WHAT IS BEING ASKED =
Scan the records below for the string "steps" and return every line where it appears.

Dataset entries
+---+
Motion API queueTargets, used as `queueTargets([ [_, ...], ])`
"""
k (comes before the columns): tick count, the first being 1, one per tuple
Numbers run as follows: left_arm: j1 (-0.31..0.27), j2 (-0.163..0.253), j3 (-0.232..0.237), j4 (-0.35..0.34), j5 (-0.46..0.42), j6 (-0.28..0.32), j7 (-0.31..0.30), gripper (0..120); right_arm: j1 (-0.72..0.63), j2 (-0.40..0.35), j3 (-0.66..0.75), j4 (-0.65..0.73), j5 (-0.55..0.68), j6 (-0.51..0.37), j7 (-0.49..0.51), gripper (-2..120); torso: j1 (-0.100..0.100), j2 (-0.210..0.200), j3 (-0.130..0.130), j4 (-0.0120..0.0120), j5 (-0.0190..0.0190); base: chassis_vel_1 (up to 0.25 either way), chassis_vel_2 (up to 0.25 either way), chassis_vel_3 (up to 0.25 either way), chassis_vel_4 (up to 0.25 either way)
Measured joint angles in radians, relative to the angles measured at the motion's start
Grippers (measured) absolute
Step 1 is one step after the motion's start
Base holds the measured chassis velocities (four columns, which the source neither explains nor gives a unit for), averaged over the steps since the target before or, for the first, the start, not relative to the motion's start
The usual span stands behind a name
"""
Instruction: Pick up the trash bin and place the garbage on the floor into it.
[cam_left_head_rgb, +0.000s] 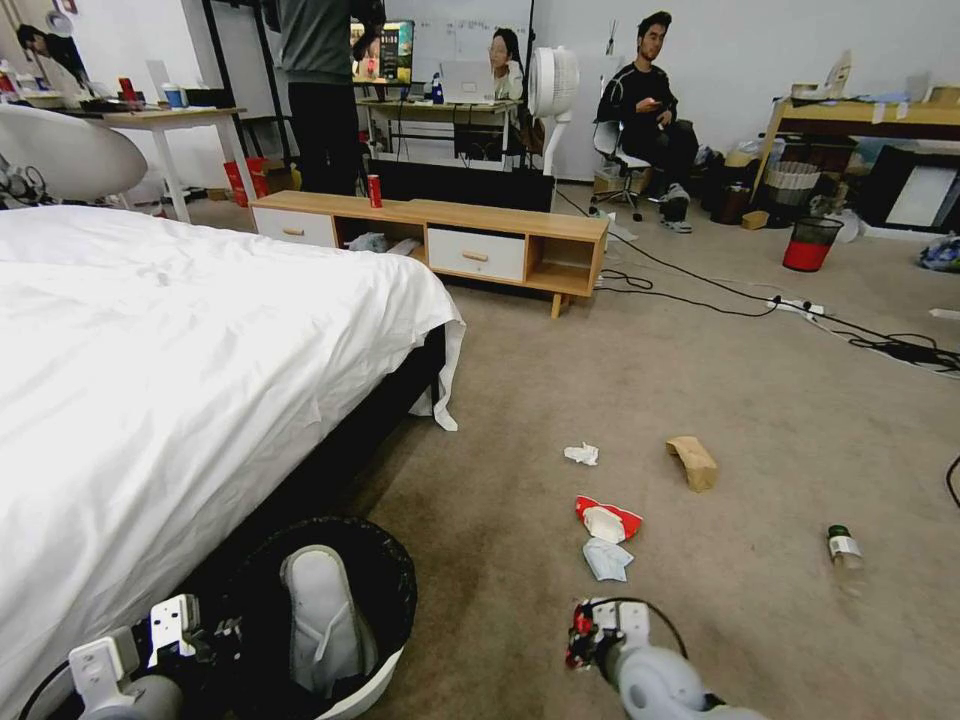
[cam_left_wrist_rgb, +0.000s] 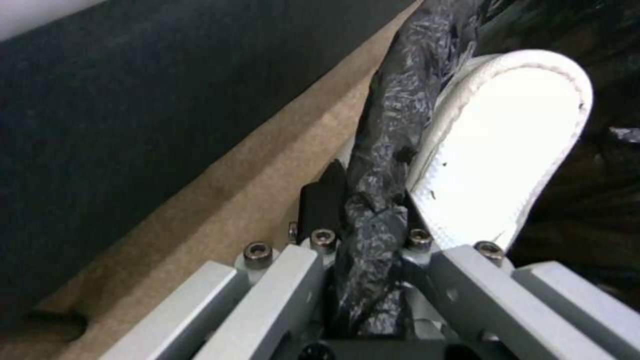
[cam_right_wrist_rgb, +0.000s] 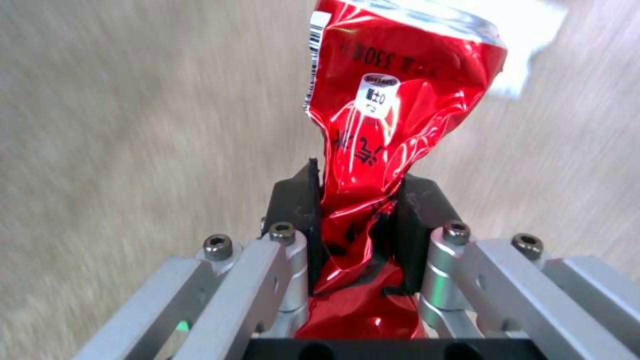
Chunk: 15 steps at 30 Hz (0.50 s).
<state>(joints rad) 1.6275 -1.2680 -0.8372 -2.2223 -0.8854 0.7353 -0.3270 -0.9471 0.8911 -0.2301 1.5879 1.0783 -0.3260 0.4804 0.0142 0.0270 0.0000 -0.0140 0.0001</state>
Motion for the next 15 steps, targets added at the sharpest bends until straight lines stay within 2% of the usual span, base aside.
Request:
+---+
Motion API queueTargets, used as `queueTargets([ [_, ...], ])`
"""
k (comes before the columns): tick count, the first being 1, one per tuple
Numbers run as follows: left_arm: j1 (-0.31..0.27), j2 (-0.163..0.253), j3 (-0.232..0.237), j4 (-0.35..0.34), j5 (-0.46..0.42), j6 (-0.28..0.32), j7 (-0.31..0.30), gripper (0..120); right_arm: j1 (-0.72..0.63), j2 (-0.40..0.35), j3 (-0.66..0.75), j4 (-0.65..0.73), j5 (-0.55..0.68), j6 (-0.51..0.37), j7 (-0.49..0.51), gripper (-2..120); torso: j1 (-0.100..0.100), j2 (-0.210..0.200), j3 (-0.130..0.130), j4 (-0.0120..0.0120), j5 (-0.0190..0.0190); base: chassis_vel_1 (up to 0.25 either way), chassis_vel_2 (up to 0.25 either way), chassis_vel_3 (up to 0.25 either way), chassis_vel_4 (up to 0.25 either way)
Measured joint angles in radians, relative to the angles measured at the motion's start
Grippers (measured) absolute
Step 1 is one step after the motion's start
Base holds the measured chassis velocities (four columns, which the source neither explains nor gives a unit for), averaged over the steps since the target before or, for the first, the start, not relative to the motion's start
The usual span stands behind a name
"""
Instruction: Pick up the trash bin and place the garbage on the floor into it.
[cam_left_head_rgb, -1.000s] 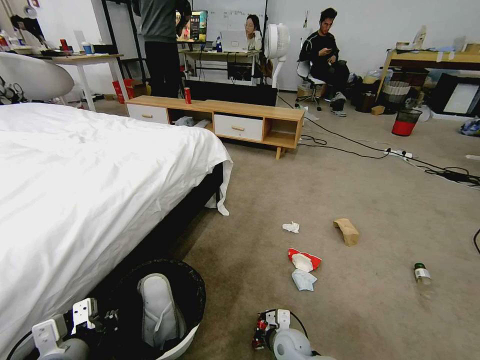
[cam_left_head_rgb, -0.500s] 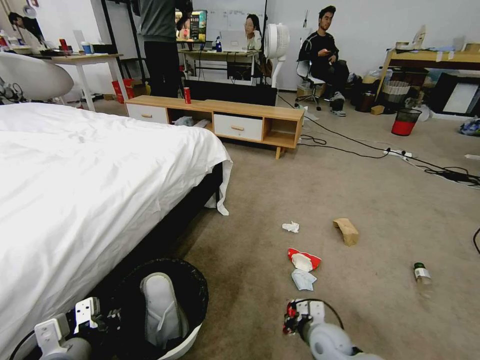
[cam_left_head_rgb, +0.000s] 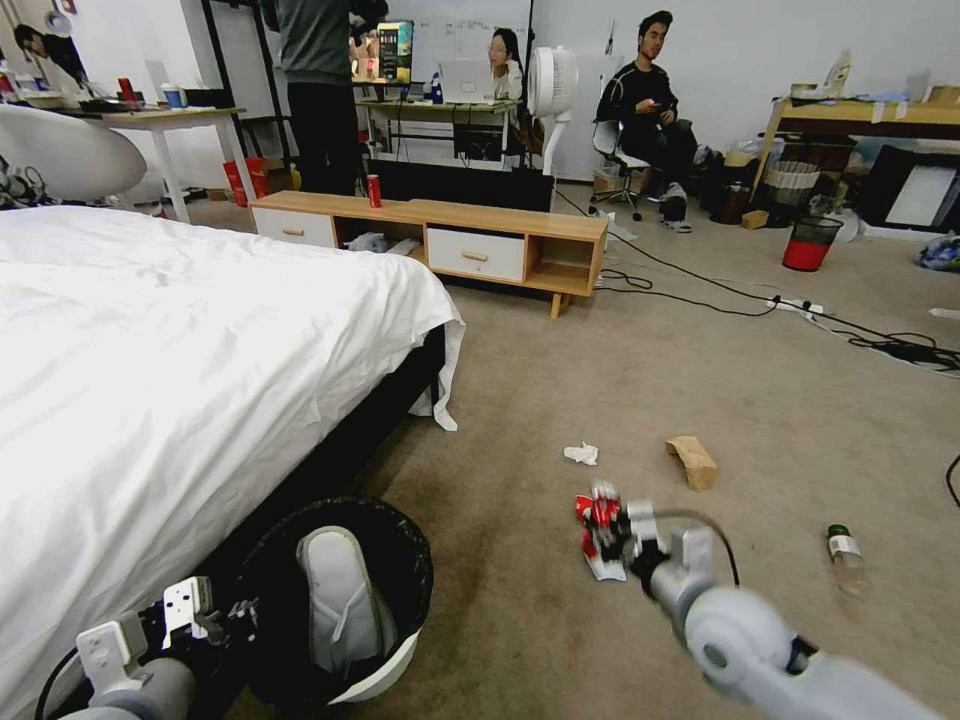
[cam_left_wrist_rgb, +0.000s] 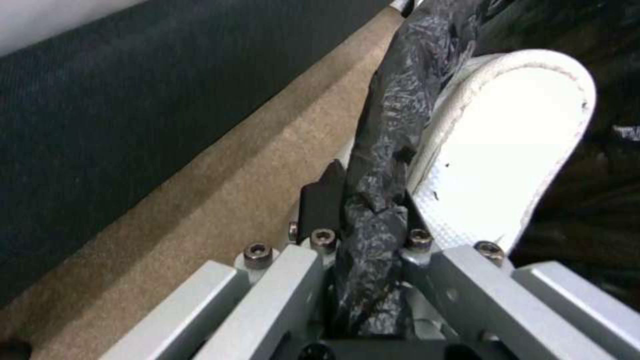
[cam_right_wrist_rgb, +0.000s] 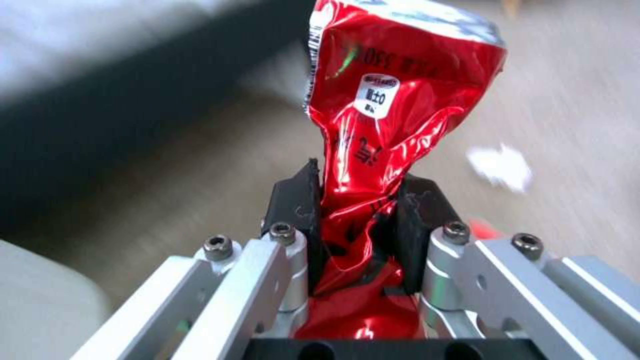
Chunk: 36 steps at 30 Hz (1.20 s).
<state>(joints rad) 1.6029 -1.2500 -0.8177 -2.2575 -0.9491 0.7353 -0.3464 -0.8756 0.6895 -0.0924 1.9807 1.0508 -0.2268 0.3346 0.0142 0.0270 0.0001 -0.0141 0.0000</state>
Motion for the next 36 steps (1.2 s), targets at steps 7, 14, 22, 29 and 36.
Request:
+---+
SOLUTION BELOW =
Base holds the measured chassis velocities (four columns, which the source neither explains nor gives a unit for), averaged over the steps since the target before or, for the first, the start, not relative to the motion's start
Chunk: 15 steps at 30 Hz (0.50 s).
Motion for the next 15 steps, targets added at the sharpest bends until straight lines stay within 2% of the usual span, base aside.
Base holds the measured chassis velocities (four columns, which the source neither explains nor gives a unit for), averaged over the steps since the target before or, for the first, the start, not relative to the motion's start
Chunk: 36 steps at 30 Hz (1.20 s).
Motion for the next 36 steps (1.2 s), targets at steps 7, 14, 22, 29 and 36.

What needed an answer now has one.